Perhaps men and women function differently in this space. I've never stopped being attracted to a woman if she admired an objectively attractive male body, be it an antique statue or an actor in a film.



> I've very consistently, over the 6 years I've been a regular member of this forum,


I'm retelling my observations of people I've seen and often known socially in different countries, urban and rural, different social classes. Ceteris paribus, people are only human and will be drawn to a physique society attributes health and dynamism to.



> been someone who more often than not stands up for the reasonable sexual expectations of men in relationships with women who are not treating them with kindness, care, and providing a good (sexual) relationship.


This is a whole lot of context for an individual relationship. Sounds like one person is mistreating another person. A person can mistreat their partner and not watch young actors in porn; or a person can treat their partner well and watch young actors in porn.



> But it's asshole retorts like YOURS that are reminding me that men are sometimes big ****s


I will not dignify personal attacks with a response.


----------



## moco82

LisaDiane said:


> Just FYI...I am a 51yr old woman, and I am NOT attracted to younger men and their "perfect" bodies at all -- that isn't what is perfect to ME. I am much more turned on by older men, even older than me...I cannot explain why, but young, hairless, skinny, "chiseled" men are NOT attractive at all to me.

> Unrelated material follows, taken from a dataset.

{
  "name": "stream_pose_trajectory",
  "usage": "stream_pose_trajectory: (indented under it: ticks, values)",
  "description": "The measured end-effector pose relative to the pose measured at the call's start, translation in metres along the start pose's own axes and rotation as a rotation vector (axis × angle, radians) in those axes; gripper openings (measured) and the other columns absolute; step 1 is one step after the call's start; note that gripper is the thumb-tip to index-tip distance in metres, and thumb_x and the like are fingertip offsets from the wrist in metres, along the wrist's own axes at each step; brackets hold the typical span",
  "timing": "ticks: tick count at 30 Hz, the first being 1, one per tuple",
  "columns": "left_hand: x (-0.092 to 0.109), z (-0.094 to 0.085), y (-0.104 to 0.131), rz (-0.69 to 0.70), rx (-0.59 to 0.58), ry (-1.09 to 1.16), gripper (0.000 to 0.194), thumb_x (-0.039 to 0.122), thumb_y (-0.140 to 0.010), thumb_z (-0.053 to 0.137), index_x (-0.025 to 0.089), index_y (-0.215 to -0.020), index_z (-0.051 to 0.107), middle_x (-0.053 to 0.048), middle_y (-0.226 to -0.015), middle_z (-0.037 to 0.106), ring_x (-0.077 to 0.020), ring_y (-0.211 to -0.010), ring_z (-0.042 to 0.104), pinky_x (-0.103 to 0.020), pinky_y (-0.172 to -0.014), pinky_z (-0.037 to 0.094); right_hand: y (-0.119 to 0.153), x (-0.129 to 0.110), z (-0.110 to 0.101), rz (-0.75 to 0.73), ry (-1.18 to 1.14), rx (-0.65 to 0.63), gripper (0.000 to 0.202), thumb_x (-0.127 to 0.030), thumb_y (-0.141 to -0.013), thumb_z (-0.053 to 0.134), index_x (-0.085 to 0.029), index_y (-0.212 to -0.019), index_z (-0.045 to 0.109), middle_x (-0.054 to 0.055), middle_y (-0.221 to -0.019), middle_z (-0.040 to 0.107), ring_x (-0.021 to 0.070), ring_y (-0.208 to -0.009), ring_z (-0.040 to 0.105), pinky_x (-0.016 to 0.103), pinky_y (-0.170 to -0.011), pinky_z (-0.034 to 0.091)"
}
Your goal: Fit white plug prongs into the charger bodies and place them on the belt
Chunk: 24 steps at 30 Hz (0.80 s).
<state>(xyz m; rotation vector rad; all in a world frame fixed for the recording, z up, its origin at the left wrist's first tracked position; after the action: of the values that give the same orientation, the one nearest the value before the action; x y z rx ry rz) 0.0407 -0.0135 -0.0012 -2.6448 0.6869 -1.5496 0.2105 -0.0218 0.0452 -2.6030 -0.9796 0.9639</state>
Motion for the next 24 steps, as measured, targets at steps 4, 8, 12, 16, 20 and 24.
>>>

Good on you! Though "skinny" and "chiseled" sound at odds with one another.


----------



## Livvie

moco82 said:


> Perhaps men and women function differently in this space. I've never stopped being attracted to a woman if she admired an objectively attractive male body, be it an antique statue or an actor in a film.
> 
> 
> 
> I'm retelling my observations of people I've seen and often known socially in different countries, urban and rural, different social classes. Ceteris paribus, people are only human and will be drawn to a physique society attributes health and dynamism to.
> 
> 
> 
> This is a whole lot of context for an individual relationship. Sounds like one person is mistreating another person. A person can mistreat their partner and not watch young actors in porn; or a person can treat their partner well and watch young actors in porn.
> 
> 
> 
> I will not dignify personal attacks with a response.

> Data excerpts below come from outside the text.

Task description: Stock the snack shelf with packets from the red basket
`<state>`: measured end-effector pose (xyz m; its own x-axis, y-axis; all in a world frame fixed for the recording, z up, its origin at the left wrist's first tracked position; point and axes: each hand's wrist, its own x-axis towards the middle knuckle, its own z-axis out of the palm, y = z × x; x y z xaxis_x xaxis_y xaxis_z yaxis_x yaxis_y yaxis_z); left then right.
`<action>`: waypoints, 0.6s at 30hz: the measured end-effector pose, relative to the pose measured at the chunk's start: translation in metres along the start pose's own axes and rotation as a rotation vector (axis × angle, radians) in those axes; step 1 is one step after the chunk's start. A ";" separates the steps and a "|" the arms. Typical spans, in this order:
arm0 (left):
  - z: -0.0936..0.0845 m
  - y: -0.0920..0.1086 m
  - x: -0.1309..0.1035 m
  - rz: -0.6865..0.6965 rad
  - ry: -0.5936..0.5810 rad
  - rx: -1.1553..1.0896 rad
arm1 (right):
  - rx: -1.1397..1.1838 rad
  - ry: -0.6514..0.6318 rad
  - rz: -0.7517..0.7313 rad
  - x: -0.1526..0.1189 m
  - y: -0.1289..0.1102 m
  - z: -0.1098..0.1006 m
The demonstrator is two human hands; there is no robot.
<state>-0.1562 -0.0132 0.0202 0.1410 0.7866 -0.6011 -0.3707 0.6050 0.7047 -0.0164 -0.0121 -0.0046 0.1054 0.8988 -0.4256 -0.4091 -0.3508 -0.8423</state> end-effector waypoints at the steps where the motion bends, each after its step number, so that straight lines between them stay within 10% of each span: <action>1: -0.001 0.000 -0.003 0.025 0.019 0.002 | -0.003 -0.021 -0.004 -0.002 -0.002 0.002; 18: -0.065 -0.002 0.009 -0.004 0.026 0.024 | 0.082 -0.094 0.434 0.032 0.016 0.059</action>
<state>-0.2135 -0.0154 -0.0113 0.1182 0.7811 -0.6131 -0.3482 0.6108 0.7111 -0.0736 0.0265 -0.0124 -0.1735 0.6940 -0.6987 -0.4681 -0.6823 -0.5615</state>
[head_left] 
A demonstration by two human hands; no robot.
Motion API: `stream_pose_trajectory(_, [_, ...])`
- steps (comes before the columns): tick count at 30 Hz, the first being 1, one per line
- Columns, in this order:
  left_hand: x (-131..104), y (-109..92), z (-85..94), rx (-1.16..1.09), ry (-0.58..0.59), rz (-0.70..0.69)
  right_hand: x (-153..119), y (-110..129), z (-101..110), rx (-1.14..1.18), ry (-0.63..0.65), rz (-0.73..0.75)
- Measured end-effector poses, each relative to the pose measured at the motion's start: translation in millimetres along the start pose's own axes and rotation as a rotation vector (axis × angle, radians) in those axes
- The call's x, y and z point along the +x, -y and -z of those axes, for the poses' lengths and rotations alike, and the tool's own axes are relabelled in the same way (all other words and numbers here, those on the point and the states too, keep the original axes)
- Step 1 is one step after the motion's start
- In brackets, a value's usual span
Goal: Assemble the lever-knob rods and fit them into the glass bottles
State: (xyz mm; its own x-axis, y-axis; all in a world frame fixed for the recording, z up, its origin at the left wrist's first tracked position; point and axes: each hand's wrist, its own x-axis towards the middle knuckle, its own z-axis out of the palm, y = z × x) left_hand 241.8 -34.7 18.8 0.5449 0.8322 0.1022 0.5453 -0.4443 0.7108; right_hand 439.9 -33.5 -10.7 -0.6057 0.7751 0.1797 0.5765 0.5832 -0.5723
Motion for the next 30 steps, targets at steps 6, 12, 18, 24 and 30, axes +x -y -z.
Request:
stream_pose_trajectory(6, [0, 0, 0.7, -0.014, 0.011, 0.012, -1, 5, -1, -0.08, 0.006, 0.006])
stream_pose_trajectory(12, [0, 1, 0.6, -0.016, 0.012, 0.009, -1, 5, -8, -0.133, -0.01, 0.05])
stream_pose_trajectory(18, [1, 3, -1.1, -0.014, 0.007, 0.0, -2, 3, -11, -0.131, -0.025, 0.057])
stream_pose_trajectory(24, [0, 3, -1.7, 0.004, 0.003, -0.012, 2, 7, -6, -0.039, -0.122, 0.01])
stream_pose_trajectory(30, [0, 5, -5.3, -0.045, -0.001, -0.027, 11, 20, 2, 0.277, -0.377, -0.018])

You are deliberately trying to refute what two women have told you. You refuting it and trying to spin it, isn't going to change the facts of it. 

There is a world of difference between admiring an actor in a film, and an older man with a same age partner who is continually GETTING OFF to porn featuring women 40 and 50 years younger than himself or his partner. 

It's what he's training himself to get sexually aroused and get off to.

It's not "admiring" or "looking at".


----------



## moco82

Livvie said:


> You are deliberately trying to refute what two women have told you. You refuting it and trying to spin it, isn't going to change the facts of it.


Not all women's brains work the same, and many (perhaps not a majority), will be attracted to athletic bodies. I've both dated and been friends with such women. Other women I've met are wired along the same lines as you and LisaDiane.

My post that triggered your response did not imply that 100% of 60-yr-old women would be aroused by a young athletic body, but that a non-trivial percentage would be. This percentage rises among men. For example, I generally avoid porn clips with classical Playboy-looking models, as such women never made up a majority of my experiences in real life. But certainly a non-trivial portion of men would look to such clips, judging by the sheer number of them.



> There is a world of difference between admiring an actor in a film


I respectfully disagree. In both cases, external stimulus, extraneous to the relationship. Some people would draw the red line at even the most innocent external stimulus; others only at a point when there is addiction to said stimulus to the point of ED.


----------



## Livvie

moco82 said:


> Not all women's brains work the same, and many (perhaps not a majority), will be attracted to athletic bodies. I've both dated and been friends with such women. Other women I've met are wired along the same lines as you and LisaDiane.
> 
> My post that triggered your response did not imply that 100% of 60-yr-old women would be aroused by a young athletic body, but that a non-trivial percentage would be. This percentage rises among men. For example, I generally avoid porn clips with classical Playboy-looking models, as such women never made up a majority of my experiences in real life. But certainly a non-trivial portion of men would look to such clips, judging by the sheer number of them.
> 
> 
> 
> I respectfully disagree. In both cases, external stimulus, extraneous to the relationship. Some people would draw the red line at even the most innocent external stimulus; others only at a point when there is addiction to said stimulus to the point of ED.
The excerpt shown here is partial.